Recensione: “La maledizione della vedova”. L’Irlanda tra tradizione e modernità
“E poiché la guerra la aveva tolto
Tutti e otto i suoi uomini ella decise che nessun uomo avrebbe mai ucciso da solo: altri sette sarebbero sempre stati al suo fianco perché la memoria del lutto non morisse anch’essa”
Tratto da “La maledizione della vedova del contadino”.
Questo è “La MALEDIZIONE della VEDOVA” di Ruth Gilligan (Francesco Brioschi Editori), nata a Dublino nel 1988, laureata in letteratura inglese e oggi insegnante di Scrittura Creativa all’Università di Birmingham.
Irlanda. 1996. Divisa tra chi è ancora fortemente attaccato alle tradizioni e chi brama un futuro moderno, la popolazione si appresta ad affrontare la diffusione del “morbo della mucca pazza”.
“Ormai erano rimasti in meno di cinquecento, in tutto il Paese, a rispettare quella tradizione e a temere l’antica maledizione della vedova del contadino.
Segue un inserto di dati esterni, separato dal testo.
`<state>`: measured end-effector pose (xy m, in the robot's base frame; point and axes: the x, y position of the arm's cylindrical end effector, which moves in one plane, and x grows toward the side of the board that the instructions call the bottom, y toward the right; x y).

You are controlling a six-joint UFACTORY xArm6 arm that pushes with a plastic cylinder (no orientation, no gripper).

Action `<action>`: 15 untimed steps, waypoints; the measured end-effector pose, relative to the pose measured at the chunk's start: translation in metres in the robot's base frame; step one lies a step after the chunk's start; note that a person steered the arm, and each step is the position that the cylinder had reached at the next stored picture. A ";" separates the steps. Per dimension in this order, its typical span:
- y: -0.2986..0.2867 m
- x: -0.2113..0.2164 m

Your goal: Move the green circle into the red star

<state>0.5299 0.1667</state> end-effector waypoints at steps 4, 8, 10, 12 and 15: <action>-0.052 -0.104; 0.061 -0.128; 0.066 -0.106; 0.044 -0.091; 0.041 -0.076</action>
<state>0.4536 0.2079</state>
Era senz’altro più facile come in molti altri casi, lasciar morire quelle usanze con lo scorrere del tempo: l’Irlanda si sarebbe buttata il passato alle spalle mettendosi al passo con il resto del mondo. Ma era davvero credibile un’Irlanda senza folklore e tradizioni? Poteva davvero diventare come l’Inghilterra, la Francia o qualsiasi altra nazione (al di là della pioggia incessante)?”
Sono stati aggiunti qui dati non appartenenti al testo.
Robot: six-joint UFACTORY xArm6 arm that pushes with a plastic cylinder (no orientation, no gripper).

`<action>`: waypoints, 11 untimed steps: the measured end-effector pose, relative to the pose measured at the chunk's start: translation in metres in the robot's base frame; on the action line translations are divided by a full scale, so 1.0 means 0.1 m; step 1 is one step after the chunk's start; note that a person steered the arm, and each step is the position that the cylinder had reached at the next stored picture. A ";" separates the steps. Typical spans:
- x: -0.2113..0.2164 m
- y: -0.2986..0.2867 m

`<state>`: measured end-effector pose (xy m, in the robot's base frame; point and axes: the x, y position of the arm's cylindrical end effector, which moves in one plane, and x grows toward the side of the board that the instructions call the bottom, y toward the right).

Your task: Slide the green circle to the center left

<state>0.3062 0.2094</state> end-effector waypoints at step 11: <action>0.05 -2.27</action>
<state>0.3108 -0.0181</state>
La storia raccontata da Ruth Gilligan ruota attorno al dilemma “tradizione/modernità” ed è articolata su due livelli temporali differenti: il 1996, periodo principale della narrazione ed il 2018 in cui si raggiunge la sintesi di quanto lasciato incompiuto nel ’96. Anche l’ambientazione è diversa, si passa dall’Irlanda del primo periodo a New York per l’epilogo.
Stabilire un protagonista indiscusso della storia è, a mio avviso, scorretto nei confronti dei vari personaggi poiché ogni capitolo del romanzo è dedicato a uno di loro, che narra le vicende dal proprio punto di vista, dal proprio modo di “sentire interiore”, racconta dei propri sogni, errori, debolezze. Ogni personaggio è protagonista del suo capitolo, anche se le vite di tutti sono intrecciate tra loro, direttamente o indirettamente e l’evolversi degli eventi è il medesimo. Solo due, però, si ritrovano nel 2018 per la resa dei conti, per porre fine a un’ingiustizia, una violazione perpetrata nel 1996.
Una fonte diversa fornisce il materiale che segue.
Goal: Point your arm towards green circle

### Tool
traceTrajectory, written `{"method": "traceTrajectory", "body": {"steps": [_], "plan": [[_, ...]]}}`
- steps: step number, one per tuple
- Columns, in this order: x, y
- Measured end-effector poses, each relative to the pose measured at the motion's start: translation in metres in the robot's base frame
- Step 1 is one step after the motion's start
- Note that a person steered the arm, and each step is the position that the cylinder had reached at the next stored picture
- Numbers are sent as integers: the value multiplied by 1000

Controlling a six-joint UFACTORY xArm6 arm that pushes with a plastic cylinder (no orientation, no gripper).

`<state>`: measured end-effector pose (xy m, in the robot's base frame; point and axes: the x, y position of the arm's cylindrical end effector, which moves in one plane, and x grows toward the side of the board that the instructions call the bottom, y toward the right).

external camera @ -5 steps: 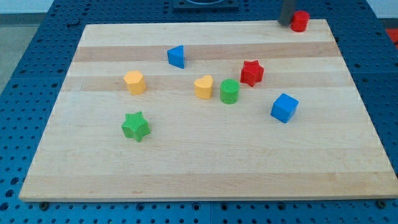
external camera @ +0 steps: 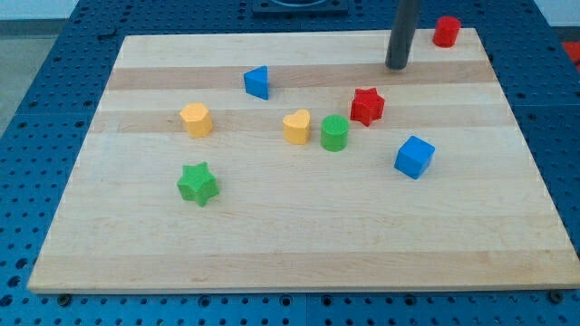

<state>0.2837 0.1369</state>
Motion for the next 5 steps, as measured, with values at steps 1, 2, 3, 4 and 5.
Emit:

“Mentre la guardava trascinarsi lungo il corridoio, ormai accartocciata su sé stessa, Una ripensò alle forbici e poi, ancora meglio, al coltello grosso con il taglio seghettato. E giurò che se avesse mai scoperto chi aveva fatto quelle cose a Sol, e causato una sofferenza così atroce a quella donna meravigliosa, gliela avrebbe fatta pagare in tutti i modi possibili.”
Il romanzo, scritto con lessico chiaro e dialettica semplice, è fortemente introspettivo. Al di là della narrazione dei fatti in sé per sé, Ruth Gilligan entra nell’intimo più profondo di ogni personaggio tirando fuori le verità nascoste in cui si può riconoscere ciascuno di noi in base alla propria anima e a come ha deciso di vivere la propria vita.
C’è, inoltre, un mistero da svelare, una morte sospetta che lascia dell’amaro in bocca e ci sono le credenze popolari, come quella della maledizione della vedova del contadino, che riescono a sopravvivere adeguandosi alle necessità.
“Il mito dice che nessun uomo può uccidere da solo […] ma non dice nulla a proposito delle donne […] Loro dimenticano che ne sappiamo più noi della morte perché siamo noi a dare la vita […] Ne sappiamo più noi del sangue di quanto potranno mai sapere loro”.